▶ **Work required**
From the line that contains "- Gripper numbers" through the line that contains "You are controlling", output every line of the listing below exactly and leave out all the rest.

▶ **Data below**
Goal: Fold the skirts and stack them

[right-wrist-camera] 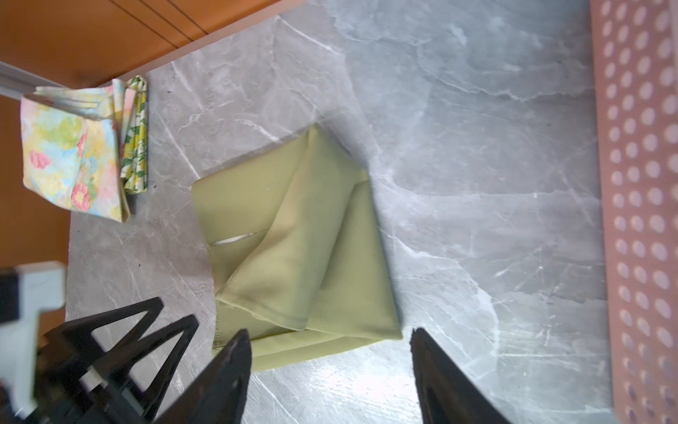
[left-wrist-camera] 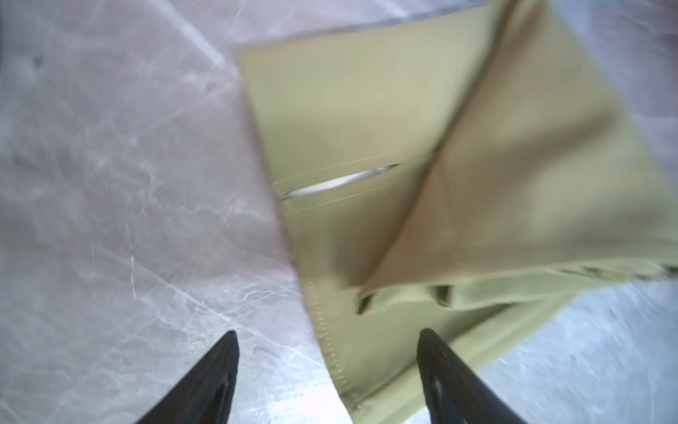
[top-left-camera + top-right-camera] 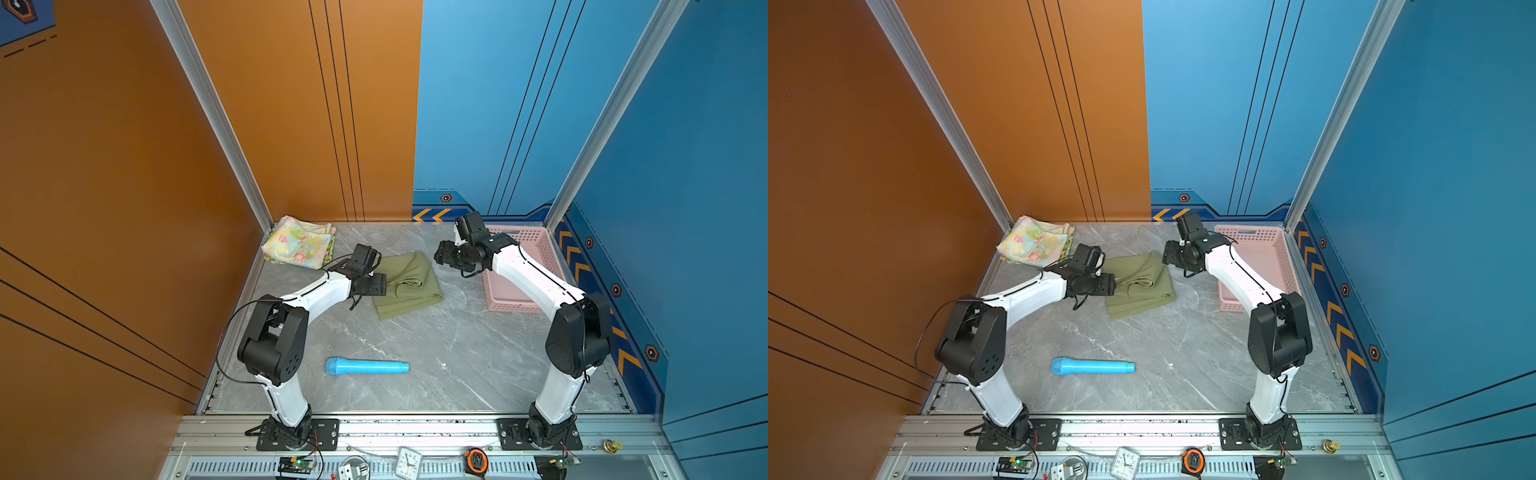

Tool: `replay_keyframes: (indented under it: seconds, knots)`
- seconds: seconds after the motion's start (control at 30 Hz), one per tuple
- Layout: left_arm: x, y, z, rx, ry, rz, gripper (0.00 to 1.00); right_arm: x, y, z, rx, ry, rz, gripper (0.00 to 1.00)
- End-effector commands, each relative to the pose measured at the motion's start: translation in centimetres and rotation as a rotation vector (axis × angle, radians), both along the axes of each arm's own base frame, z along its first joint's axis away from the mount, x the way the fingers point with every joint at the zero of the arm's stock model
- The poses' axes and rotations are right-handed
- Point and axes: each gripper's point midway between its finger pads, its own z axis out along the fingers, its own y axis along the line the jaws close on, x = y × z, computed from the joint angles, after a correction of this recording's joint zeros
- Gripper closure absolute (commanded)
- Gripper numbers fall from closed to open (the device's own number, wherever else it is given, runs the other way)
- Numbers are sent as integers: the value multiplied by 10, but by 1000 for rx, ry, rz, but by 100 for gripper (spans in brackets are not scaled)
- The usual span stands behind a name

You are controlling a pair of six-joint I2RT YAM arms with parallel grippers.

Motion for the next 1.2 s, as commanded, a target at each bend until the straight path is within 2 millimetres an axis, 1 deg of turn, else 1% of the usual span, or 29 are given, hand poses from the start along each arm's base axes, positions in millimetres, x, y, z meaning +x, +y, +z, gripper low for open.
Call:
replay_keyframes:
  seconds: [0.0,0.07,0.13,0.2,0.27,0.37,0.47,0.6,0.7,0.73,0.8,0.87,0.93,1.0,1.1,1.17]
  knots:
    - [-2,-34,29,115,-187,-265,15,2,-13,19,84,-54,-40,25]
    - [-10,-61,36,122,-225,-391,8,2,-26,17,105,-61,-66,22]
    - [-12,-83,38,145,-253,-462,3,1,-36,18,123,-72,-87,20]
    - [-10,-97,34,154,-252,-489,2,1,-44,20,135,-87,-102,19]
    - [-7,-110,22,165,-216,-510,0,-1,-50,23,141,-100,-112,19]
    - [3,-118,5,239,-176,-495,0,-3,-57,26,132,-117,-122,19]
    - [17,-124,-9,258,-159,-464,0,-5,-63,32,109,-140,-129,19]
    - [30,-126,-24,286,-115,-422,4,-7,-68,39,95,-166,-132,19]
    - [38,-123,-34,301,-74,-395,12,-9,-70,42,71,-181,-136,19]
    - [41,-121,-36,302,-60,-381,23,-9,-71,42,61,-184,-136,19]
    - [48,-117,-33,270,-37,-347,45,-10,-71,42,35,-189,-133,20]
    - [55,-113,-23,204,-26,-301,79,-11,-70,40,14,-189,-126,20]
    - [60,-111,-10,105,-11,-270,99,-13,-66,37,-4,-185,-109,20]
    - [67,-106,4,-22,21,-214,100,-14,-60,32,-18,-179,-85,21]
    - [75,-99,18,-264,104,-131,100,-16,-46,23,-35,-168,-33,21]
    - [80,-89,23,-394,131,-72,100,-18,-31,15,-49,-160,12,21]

▶ **Output of the task**
- Gripper numbers fall from closed to open (the device's own number, wherever else it is given, runs the other way)
- Numbers are sent as integers: the value multiplied by 10, but by 1000 for rx, ry, rz, but by 100 for gripper (spans in brackets are not scaled)
- The usual span stands behind a name

You are controlling a pair of six-joint I2RT YAM arms with parallel grippers.

With that, the output is complete.